*Work request*. Copy out each line of the listing below where the string "give" appears.

*Available data*.
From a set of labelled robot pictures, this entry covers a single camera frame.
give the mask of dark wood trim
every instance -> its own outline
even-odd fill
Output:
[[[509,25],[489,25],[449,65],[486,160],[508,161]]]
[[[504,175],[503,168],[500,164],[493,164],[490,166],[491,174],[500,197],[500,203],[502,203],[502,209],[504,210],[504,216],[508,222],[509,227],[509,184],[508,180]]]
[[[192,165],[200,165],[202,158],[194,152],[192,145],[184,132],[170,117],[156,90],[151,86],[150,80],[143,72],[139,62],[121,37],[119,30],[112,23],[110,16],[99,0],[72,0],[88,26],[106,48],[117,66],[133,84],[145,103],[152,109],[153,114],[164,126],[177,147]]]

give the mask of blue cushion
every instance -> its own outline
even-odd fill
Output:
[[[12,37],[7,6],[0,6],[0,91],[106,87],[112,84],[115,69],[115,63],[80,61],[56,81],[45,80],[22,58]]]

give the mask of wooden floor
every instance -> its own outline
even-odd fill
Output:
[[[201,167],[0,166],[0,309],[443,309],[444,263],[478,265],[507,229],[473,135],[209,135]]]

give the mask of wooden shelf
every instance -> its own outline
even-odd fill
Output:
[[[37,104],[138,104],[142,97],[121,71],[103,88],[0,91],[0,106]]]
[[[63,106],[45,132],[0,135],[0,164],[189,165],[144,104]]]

==

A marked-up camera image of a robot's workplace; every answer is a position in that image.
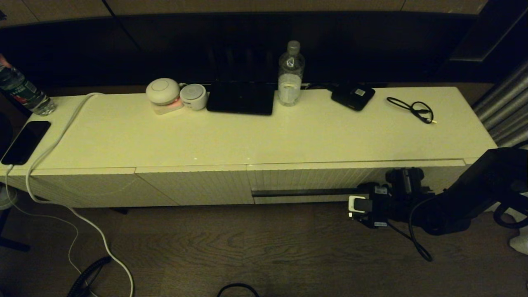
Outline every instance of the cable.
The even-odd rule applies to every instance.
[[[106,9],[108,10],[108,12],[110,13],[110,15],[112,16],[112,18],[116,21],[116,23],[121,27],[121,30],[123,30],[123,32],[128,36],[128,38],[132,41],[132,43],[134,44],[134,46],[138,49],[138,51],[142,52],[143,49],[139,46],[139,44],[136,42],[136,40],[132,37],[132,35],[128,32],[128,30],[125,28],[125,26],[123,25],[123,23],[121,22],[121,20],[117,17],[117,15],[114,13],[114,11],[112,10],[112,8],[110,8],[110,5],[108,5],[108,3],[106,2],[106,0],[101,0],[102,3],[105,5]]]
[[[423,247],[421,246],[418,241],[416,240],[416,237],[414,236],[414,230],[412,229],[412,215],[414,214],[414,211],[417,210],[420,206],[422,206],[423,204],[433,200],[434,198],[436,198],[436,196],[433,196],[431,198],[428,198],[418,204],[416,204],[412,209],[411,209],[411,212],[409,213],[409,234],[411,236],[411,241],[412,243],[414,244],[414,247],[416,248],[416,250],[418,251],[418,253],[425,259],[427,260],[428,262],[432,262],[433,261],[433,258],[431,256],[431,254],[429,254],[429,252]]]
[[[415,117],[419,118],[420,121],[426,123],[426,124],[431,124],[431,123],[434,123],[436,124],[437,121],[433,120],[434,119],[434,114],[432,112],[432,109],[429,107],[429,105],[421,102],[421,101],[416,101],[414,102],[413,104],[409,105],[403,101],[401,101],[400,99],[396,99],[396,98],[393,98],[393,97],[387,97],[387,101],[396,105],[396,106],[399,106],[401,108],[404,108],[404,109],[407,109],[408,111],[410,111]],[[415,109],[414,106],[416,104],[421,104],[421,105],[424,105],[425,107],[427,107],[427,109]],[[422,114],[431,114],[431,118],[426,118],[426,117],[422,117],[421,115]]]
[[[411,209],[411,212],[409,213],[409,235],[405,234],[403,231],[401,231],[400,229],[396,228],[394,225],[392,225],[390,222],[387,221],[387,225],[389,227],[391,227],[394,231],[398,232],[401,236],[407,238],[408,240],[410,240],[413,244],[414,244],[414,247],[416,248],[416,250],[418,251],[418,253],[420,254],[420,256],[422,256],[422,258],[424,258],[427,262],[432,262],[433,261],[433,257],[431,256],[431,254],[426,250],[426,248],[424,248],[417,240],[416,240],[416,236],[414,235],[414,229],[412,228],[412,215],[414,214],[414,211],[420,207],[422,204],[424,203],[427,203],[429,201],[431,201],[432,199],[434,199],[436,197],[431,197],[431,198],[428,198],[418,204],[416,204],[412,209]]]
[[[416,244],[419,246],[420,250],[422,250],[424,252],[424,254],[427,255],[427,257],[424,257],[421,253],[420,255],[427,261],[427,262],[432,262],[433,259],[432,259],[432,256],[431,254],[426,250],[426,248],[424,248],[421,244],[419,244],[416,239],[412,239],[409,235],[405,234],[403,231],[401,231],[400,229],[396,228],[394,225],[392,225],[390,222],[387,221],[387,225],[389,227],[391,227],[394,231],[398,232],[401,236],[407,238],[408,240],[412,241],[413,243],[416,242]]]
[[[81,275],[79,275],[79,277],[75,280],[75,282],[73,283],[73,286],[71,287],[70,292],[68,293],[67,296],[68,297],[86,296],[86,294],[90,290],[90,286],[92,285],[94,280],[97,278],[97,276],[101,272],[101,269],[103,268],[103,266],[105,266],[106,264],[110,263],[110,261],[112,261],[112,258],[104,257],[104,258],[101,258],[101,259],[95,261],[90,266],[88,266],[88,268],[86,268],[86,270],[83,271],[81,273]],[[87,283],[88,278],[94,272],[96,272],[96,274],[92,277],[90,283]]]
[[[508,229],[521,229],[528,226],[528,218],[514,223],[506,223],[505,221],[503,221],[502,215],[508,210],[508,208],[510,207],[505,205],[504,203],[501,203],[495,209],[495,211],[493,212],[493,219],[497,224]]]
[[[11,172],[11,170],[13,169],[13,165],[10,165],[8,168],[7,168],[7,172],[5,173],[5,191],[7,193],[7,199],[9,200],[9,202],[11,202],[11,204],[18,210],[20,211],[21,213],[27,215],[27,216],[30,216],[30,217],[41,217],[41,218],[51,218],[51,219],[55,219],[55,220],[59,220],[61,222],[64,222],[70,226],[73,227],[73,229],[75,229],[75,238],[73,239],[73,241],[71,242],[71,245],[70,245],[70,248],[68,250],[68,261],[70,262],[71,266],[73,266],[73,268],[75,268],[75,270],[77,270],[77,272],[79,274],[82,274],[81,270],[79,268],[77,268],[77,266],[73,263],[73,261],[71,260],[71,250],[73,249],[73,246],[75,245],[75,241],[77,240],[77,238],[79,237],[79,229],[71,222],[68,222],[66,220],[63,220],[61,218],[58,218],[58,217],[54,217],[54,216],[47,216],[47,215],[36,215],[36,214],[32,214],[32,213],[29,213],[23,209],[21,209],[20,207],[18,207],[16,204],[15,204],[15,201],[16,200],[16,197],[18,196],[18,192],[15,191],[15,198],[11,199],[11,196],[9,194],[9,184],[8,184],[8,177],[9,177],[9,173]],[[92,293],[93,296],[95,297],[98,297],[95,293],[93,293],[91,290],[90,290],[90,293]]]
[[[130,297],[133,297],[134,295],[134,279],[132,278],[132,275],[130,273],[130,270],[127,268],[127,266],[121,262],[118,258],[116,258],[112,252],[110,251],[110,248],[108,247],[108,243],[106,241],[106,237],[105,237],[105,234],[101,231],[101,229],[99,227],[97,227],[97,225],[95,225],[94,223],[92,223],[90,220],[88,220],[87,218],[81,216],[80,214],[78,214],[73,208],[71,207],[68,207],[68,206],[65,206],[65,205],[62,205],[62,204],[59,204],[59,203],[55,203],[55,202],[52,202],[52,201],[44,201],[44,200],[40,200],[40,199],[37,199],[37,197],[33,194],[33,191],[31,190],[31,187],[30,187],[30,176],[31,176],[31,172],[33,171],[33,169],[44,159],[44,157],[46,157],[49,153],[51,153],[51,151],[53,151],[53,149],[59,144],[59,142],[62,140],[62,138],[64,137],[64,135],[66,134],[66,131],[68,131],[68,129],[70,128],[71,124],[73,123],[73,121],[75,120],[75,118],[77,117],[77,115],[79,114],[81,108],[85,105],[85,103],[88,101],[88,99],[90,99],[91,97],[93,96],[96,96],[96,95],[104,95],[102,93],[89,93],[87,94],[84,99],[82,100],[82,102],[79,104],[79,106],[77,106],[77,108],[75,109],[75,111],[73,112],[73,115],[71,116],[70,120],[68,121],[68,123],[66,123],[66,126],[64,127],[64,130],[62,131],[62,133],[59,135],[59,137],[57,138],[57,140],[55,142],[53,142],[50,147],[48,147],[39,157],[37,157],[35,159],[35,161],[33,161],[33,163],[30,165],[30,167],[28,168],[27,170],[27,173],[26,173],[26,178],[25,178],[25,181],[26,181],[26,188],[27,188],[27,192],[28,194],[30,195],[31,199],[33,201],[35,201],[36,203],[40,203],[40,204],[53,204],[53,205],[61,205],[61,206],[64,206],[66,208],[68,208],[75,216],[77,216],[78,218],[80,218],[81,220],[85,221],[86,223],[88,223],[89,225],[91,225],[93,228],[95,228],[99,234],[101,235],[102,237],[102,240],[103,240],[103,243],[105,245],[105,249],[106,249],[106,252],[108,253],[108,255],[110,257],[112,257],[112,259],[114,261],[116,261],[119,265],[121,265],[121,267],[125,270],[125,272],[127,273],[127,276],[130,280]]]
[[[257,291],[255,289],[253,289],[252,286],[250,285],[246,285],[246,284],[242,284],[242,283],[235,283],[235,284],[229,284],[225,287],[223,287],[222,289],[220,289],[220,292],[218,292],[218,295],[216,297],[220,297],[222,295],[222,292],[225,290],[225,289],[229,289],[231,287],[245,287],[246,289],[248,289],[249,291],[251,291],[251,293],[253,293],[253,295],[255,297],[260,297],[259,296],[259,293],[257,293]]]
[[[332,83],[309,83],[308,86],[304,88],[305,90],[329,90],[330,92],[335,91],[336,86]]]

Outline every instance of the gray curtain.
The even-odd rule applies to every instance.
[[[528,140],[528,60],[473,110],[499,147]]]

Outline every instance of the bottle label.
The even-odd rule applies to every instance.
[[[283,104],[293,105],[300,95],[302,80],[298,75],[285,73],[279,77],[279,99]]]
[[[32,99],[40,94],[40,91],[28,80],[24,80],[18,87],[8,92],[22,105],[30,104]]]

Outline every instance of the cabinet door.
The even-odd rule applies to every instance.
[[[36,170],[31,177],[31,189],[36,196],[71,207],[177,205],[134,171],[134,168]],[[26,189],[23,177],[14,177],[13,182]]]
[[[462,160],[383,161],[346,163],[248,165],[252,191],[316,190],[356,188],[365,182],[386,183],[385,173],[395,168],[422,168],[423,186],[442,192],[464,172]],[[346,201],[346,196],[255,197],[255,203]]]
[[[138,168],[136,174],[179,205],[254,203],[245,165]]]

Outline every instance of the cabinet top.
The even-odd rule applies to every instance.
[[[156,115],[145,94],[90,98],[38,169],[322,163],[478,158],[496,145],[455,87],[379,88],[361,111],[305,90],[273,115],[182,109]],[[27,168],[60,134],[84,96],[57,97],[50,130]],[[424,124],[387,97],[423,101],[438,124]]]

...

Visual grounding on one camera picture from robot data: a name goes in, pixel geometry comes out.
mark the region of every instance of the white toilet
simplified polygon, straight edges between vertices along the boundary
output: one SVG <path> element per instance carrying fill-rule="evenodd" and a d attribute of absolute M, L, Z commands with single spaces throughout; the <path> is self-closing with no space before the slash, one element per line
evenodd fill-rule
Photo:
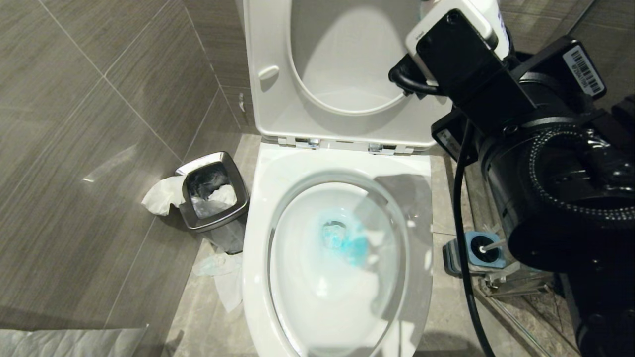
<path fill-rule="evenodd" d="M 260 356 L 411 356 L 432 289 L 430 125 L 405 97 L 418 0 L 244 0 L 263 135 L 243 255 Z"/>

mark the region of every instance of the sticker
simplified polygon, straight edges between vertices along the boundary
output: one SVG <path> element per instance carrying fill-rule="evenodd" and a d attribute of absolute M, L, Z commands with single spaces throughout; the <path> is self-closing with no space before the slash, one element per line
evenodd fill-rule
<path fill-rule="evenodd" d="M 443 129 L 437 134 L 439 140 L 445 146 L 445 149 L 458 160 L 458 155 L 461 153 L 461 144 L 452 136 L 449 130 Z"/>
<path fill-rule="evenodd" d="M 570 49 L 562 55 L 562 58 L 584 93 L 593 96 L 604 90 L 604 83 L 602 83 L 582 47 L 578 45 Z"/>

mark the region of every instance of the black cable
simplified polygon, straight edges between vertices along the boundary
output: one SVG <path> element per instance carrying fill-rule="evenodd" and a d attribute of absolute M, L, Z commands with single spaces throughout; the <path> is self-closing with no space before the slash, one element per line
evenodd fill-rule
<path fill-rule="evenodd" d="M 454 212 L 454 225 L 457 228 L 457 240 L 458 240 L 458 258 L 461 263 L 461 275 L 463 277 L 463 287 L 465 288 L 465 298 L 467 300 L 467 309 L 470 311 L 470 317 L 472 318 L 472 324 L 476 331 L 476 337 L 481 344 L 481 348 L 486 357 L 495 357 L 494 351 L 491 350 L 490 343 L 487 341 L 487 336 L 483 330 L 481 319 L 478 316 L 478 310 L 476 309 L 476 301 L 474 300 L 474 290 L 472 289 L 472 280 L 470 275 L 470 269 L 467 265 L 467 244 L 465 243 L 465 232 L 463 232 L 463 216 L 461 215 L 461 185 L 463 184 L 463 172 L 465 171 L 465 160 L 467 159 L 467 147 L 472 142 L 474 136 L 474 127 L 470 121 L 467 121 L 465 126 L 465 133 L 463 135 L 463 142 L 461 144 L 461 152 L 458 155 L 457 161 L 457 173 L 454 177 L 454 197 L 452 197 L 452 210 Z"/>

*Task result*.
give the mask of dark wood trim
give the mask of blue cushion
give the mask of wooden floor
give the mask of wooden shelf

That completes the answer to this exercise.